Speaking from Sydney, where Rovers are taking part in a pre-season friendly tournament with Sydney FC, AEK Athens and Rangers, the 55-year-old said the struggles of the Three Lions in recent times stem from a failure to blood young players in the English Premier League.
“It’s been ignored for the last 10-15 years or so - not by football clubs - but by the country as a whole: by the government, by the education system and that has caused a dearth of young players being developed who are good enough to play in the Premier League,” Allardyce told Goal.com UK.
“If you put the other side of it together – the Premier League being the best league in the world – the most talented players in the world want to play in the Premier League and young players are finding it difficult to break into football teams.
“Until we put the early development of young players in the right order we’ll struggle to find as good players in the England squad next time around when they retire.”
It is a not unfamiliar topic of debate, with a new foreign player quota being thrust upon Premier League clubs this season in an attempt to encourage the promotion of local talent.

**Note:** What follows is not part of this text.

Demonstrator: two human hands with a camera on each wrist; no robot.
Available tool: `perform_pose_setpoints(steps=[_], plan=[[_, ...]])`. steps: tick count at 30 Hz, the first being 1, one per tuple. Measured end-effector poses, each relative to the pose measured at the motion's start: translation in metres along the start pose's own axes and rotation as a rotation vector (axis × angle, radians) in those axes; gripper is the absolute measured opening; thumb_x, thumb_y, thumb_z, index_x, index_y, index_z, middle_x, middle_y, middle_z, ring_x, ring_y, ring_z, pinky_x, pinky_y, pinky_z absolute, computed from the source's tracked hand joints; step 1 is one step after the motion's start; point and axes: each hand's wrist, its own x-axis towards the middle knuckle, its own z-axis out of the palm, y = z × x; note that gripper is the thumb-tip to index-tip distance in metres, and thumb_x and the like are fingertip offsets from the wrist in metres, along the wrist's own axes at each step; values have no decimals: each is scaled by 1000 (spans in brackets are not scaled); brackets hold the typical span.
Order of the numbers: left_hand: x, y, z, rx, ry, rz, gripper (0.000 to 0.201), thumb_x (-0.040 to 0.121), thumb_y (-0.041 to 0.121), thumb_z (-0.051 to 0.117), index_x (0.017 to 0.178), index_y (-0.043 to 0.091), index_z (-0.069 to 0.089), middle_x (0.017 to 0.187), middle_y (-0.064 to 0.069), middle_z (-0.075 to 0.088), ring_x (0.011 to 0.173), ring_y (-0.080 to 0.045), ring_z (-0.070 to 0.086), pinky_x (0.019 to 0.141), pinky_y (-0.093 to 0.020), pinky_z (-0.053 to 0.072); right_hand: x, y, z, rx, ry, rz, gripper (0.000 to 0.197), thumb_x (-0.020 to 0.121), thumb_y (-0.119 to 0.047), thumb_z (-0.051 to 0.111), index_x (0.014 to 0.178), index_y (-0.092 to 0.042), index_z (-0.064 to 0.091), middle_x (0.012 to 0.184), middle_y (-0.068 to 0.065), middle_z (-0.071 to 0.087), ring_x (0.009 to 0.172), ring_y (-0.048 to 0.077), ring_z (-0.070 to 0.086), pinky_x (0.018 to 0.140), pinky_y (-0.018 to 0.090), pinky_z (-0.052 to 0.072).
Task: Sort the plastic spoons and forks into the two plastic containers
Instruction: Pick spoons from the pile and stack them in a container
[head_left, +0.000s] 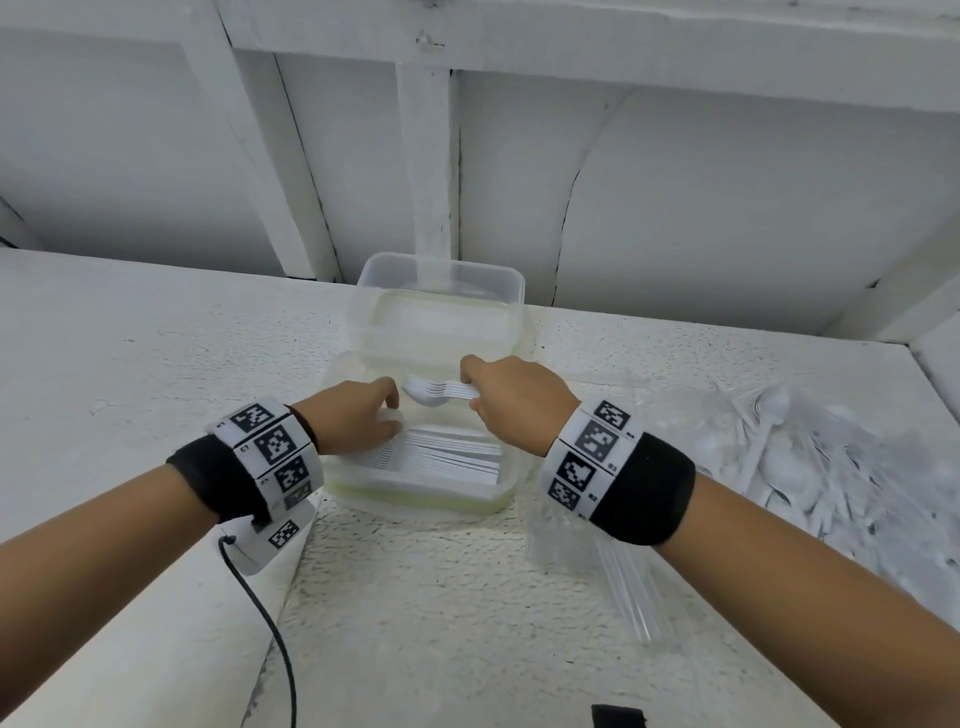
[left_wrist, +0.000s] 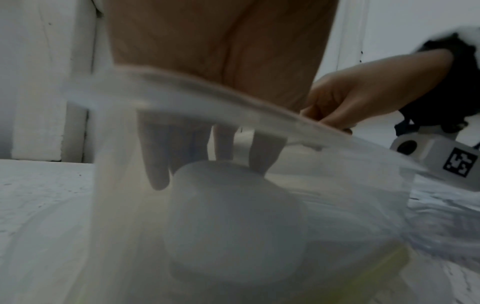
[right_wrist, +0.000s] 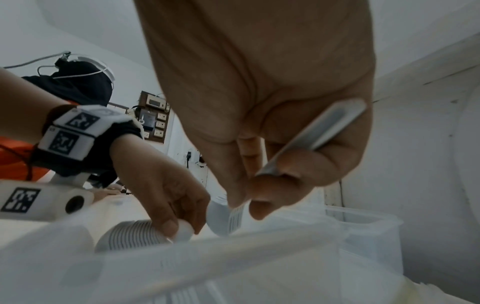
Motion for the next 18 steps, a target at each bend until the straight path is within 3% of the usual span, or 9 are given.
perform_pose_setpoints(steps=[4, 7, 10, 12, 15, 18], plan=[[-3, 1, -4, -21, 35, 37, 31, 94, 22, 49, 121, 8, 53, 121, -10, 56, 109, -24, 52, 85, -24, 35, 10, -6, 8, -25, 13, -4, 19, 95, -6, 46, 114, -8, 44, 77, 5, 44, 65, 24, 46, 46, 27, 26], [-6, 2, -4, -35, 20, 66, 30, 95, 12, 42, 121, 4, 55, 120, -14, 55, 109, -26, 50, 87, -23, 33, 17, -10, 15, -32, -18, -15, 19, 95, -7, 46, 113, -7, 45, 76, 5, 42, 68, 24, 46, 51, 29, 31], [-6, -2, -5, -49, 40, 91, 27, 94, 14, 47, 119, 8, 56, 119, -9, 57, 108, -22, 51, 84, -20, 33, 21, -12, 22, -28, -58, -24, 18, 96, -6, 43, 113, -4, 44, 67, 1, 32, 69, 24, 44, 54, 30, 31], [-6, -4, -5, -58, 61, 111, 21, 94, 19, 52, 108, 8, 63, 112, -6, 63, 96, -15, 52, 78, -18, 33, 23, -11, 25, -24, -67, -36, 19, 96, -5, 42, 115, -4, 43, 67, 0, 30, 68, 23, 43, 52, 29, 29], [-7, -4, -4, -47, 52, 127, 20, 93, 21, 55, 101, 8, 68, 107, -4, 68, 95, -15, 57, 80, -17, 36, 27, -11, 24, -12, -83, -63, 23, 96, -5, 41, 120, -5, 43, 81, 7, 48, 74, 25, 48, 60, 32, 37], [-8, -2, -6, -19, 28, 141, 24, 94, 14, 49, 109, 11, 68, 112, -2, 67, 100, -14, 57, 81, -14, 34, 31, -11, 25, 18, -105, -84, 27, 96, -5, 41, 122, -8, 44, 102, 14, 59, 87, 31, 58, 72, 37, 49]])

Clubs will be required to name eight “home grown” players in their squads, meaning players who have had a minimum of three full seasons with a registered club in England or Wales before their 21st birthdays.
Despite the presence of relatively youthful English talent in the Premier League, including the likes of Aston Villa's Gabriel Agbonlahor and Ashley Young (both of whom failed to make the cut for South Africa), Allardyce says there will be a void created in the national team when the current generation of senior stars retire.
“Even Wayne Rooney is 24, so it’s the next generation we’re looking at that looks very limited indeed.
“It’s great having the best league in the world, no doubt about that, but the downside of that is the national team will suffer.”
Whilst Allardyce acknowledged the link between developmental issues and the national team, he also criticised the tactics of Fabio Capello in South Africa.
“I don’t know what went wrong this time around and as a coach you have to take the responsibility for that,” Allardyce said.
“I don’t quite know why Fabio Capello played like he did because that’s not the English way: nobody plays two up front anymore.
“If you’re talking about English football very few teams play 4-4-2 now: it’s either 4-4-1-1, 4-3-3 or 4-2-3-1, they are the three major systems played throughout the Premier League.”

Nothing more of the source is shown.